§ 34. Viscount Hinchingbrooke
asked the Secretary of State for War whether he is aware that the effect of 437/44 is to permit the regimental paymaster to inflict financial hardship upon the wife of a soldier after the penalty for any crime has been paid; and whether he will amend this instruction which makes more difficult reconciliation between husband and wife.
§ Sir J. Grigg
The whole object of this Army Council Instruction is to ensure that every possible effort is made to effect reconciliation between husbands and wives who have become estranged, particularly where such estrangement would result in 616 the stopping of family allowance. But the regulations necessarily reserve to the Department the right to withhold public money from a woman whose behaviour is a public scandal. The reference in the A.C.I. to this power is only included in order that there shall be no misapprehension as to the regulation on the point. Fortunately the power does not often need to be used.
§ Viscount Hinchingbrooke
Is my right hon. Friend aware that this Regulation is causing anxiety to welfare officers and to voluntary organisations, and is impeding them in their work?

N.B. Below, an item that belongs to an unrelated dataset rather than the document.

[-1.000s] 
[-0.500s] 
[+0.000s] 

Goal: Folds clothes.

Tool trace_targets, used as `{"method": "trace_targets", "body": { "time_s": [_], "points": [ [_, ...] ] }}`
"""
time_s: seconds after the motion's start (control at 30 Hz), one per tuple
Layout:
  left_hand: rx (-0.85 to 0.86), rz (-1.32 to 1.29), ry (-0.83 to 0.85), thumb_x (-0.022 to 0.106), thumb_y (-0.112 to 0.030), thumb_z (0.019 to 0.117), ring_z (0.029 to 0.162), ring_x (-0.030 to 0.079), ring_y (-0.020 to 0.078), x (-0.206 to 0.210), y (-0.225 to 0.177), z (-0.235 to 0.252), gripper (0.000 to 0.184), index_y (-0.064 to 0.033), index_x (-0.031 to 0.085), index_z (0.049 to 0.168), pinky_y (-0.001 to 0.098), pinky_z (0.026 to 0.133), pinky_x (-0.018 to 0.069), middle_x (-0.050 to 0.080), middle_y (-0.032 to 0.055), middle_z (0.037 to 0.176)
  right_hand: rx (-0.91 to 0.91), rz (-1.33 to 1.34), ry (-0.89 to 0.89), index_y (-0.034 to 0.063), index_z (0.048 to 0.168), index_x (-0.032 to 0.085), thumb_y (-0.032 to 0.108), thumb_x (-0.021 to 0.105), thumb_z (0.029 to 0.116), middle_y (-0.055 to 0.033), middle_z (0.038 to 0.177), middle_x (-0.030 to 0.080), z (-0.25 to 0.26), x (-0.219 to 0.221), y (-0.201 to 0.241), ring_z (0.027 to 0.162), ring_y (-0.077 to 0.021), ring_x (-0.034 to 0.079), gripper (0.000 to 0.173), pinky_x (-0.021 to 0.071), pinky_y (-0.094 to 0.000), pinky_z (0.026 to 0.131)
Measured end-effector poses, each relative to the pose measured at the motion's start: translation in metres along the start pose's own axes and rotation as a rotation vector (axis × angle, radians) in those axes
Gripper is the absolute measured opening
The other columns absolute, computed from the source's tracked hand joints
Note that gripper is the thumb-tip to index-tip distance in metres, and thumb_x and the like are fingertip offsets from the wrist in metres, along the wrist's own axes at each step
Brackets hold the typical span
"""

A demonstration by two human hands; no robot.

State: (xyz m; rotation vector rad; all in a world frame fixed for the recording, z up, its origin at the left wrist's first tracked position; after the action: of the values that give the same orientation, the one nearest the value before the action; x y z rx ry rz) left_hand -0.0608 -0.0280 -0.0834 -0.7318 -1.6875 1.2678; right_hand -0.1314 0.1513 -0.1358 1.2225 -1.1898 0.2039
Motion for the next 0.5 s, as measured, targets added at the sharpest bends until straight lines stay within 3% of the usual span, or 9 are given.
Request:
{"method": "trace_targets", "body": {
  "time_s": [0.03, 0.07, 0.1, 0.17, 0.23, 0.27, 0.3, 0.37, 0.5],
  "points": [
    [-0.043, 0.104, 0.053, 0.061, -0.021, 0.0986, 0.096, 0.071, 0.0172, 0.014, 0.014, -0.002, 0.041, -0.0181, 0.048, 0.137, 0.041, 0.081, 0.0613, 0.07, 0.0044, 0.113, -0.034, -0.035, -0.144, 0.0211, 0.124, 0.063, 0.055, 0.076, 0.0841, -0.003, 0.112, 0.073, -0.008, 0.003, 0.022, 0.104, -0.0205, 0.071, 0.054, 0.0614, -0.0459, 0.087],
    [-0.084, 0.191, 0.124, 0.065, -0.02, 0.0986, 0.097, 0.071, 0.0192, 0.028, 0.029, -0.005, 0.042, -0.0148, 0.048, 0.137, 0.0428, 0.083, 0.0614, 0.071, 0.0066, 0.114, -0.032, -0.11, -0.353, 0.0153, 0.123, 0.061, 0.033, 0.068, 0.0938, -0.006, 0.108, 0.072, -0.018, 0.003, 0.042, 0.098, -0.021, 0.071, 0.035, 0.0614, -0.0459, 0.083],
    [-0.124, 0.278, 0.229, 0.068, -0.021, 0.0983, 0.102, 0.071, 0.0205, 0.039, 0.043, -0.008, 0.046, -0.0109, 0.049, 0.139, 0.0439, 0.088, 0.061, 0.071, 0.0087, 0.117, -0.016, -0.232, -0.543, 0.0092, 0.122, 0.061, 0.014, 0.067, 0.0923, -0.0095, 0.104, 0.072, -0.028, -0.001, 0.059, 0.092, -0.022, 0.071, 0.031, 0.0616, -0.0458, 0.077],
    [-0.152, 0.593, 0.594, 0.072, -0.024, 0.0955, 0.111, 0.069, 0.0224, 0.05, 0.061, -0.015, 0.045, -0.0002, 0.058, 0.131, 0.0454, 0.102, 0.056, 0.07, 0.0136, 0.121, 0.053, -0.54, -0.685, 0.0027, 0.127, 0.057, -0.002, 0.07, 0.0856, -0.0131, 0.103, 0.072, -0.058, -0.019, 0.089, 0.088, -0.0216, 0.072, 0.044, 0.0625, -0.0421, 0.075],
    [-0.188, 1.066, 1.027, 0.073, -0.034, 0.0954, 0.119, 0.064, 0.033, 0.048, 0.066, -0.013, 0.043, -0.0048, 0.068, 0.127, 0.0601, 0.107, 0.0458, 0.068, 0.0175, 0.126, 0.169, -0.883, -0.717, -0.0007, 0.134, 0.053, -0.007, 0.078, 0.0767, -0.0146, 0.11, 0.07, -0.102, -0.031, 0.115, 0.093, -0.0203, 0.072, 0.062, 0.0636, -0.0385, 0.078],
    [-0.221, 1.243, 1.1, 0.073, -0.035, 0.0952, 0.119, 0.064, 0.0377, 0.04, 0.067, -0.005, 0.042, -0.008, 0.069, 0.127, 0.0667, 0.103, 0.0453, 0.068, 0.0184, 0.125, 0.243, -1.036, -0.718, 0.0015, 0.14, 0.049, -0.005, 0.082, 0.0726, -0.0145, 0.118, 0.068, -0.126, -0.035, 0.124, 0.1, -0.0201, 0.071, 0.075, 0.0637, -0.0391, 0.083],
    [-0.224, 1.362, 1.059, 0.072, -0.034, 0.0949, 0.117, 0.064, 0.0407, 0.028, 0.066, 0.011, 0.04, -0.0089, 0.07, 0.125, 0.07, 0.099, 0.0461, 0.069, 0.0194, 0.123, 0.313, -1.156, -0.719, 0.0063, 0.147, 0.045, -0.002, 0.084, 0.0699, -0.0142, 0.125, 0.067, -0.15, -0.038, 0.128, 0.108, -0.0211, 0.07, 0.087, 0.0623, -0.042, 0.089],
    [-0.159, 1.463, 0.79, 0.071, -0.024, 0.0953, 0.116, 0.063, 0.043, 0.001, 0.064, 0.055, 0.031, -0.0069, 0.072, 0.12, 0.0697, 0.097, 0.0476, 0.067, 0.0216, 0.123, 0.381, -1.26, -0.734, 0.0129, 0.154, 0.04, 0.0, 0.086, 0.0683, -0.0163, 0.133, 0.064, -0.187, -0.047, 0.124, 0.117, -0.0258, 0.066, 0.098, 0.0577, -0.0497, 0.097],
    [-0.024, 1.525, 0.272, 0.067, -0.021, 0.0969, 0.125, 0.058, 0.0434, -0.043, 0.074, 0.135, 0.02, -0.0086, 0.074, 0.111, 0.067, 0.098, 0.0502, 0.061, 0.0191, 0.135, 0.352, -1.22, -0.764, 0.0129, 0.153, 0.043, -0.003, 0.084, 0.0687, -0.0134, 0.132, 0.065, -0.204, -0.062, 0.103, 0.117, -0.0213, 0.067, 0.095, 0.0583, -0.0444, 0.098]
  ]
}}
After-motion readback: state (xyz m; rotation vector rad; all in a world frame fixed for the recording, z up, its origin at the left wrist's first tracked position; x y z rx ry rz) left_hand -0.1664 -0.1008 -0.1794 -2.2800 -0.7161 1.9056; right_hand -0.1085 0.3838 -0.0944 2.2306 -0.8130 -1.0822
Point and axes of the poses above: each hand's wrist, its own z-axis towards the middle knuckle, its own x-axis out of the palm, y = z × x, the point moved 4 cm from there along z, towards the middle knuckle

Will he look into it from that aspect?
§ Sir J. Grigg
I have looked into it with some care. The Regulation is applied only in really scandalous cases, such as a woman keeping a brothel, being a prostitute, or being repeatedly convicted of theft, drunkenness; or cruelty to children. I cannot believe that if that knowledge is known to welfare officers, as it must be, that is any excuse for impeding their work.